Did you know that our brains change from season to season? Researchers have found that most people do their best thinking at a certain time of year.
Dr. Andrew Lim is the lead investigator of a recent study published in the journal PLOS Medicine, which looked at how cognitive function, thinking and memory, changes throughout the year in older adults with and without Alzheimer’s disease.
It is the result of more than 10 years of research at Alzheimer’s centres in Canada, the United States and France, where investigators looked at data from over 3,300 older adults, including thinking and memory tests, as well as information about gene expression.
Dr. Lim shares insight into the research that found there is a big difference in how people think from season to season.
What did your study find?
What we found was that in older adults with and without Alzheimer’s disease the ability to think and concentrate — their cognition — varies quite a bit from season to season.
Our study determined that participants performed quite a bit better in the fall compared to the spring. Cognition peaked around the fall equinox. The difference between fall and the spring was actually much larger than we’d expected; it was equivalent to almost four years of aging.
Someone who had the cognitive performance of an 80 year old in the spring would perform as though they were 76 years old, by the time fall emerged. It’s quite a significant effect on cognitive performance.
We found this pattern was the same for adults with and without Alzheimer’s disease — even those with Alzheimer’s would improve from the spring to the fall.
Why does the brain change season to season?
It seems there are biological changes that happen in the brain from season to season at the gene level and at the protein level that may be related to changes in cognition.
One of the potential contributors might be that levels of the Alzheimer’s disease proteins amyloid beta and tau in the spinal fluid vary from season to season.
We’re very interested in what could be driving that.

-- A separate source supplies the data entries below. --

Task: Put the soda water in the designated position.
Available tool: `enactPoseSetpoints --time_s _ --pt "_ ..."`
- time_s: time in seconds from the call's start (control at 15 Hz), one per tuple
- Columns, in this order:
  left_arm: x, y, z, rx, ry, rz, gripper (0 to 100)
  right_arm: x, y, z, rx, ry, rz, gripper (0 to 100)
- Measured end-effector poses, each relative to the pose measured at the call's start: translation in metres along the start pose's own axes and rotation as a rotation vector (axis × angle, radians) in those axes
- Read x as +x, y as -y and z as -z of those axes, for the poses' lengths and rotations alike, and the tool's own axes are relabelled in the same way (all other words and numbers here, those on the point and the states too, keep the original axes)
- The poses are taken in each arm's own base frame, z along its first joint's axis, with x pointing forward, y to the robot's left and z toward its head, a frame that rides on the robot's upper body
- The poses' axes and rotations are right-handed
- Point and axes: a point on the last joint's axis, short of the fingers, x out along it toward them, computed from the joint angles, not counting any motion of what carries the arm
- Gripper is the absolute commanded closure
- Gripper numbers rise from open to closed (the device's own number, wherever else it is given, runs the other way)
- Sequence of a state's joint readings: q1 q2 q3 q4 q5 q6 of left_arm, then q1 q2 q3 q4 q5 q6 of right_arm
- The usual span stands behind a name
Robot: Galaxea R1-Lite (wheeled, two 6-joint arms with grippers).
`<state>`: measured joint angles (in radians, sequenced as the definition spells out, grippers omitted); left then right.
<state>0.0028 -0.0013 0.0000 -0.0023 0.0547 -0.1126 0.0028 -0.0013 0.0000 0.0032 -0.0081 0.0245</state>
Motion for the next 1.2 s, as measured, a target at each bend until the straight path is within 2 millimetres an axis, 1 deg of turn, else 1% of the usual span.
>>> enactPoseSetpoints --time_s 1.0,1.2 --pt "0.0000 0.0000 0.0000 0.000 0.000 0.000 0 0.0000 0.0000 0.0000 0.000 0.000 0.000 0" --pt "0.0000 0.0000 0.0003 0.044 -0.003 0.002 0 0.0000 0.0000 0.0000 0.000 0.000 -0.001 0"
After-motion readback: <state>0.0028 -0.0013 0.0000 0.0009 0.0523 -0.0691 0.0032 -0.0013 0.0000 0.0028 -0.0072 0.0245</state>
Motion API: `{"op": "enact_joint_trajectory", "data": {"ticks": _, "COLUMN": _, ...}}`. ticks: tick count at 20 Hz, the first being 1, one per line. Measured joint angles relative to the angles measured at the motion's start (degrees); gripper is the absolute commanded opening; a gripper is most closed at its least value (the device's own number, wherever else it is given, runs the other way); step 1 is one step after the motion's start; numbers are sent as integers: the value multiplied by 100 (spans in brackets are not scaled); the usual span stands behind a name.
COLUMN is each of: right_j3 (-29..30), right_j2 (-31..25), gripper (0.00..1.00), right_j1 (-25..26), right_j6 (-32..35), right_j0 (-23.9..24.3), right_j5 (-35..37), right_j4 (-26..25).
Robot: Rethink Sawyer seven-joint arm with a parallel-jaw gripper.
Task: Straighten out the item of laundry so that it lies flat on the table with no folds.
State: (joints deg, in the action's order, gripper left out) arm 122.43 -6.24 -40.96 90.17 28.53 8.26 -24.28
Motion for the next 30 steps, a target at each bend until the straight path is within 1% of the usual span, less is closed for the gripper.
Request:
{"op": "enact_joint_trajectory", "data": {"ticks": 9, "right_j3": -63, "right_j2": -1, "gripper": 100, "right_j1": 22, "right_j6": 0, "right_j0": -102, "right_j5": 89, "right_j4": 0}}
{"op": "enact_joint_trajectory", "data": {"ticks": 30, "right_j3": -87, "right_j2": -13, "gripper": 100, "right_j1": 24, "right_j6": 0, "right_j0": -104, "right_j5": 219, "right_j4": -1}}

There has been some speculation in the field that it could be related to a change in activity levels throughout the year, sleep or vitamin D levels. Light exposure is another theory from the field, but in this study, the peak cognition was in the fall, rather than the summer when daylight is longest. All of these possibilities need more research.
So we’re interested in doing some follow-up studies and measuring these and trying to find out exactly what’s driving this because if we can figure that out, then we could potentially devise approaches to take that improvement that people get from the spring to the fall and make it last all year round and thereby shave four years of cognitive aging off of everyone.
Why is this important?
It has health systems implications for care delivery, it has implications for non-drug management of cognition, and implications for future drug development.
Knowing that people’s cognition worsens in the winter and spring, may allow us to reinforce health care resources at those times. It may be that there is a greater need for resources devoted to dementia care during the winter and spring when people are most vulnerable.
This may also mean that there could be a non-drug intervention that could impact people’s thinking and concentration. From a behavioural treatment perspective, this may be related to changing a person’s level of physical activity or environmental factors such as light exposure or from a nutritional perspective, the amount of vitamin D a person receives. All of these possibilities need to be studied further.
We’re also interested in better understanding the genes and the proteins that are driving this, which may allow us to eventually develop drugs that can target these proteins and improve cognition.
What is important for families to take away from this study?
It’s important to know that the brain of a person with Alzheimer’s continues to change throughout the year. Cognitive change isn’t a one-way street – it isn’t a one-way trip down hill. Instead, cognition is changeable, even in patients with Alzheimer’s disease, and one or more seasonal factors are capable of driving dramatic cognitive improvement each year.
It isn’t that there’s so much damage that nothing can be done– something is happening across the seasons, that every year takes some of that damage and reverses it.
Finally, It’s important to recognize that the winter and spring may be accompanied by a temporary worsening of cognition and that family members or caregivers of individuals with Alzheimer’s disease may need to provide support at these times, while retaining hope that some of this may reverse by fall.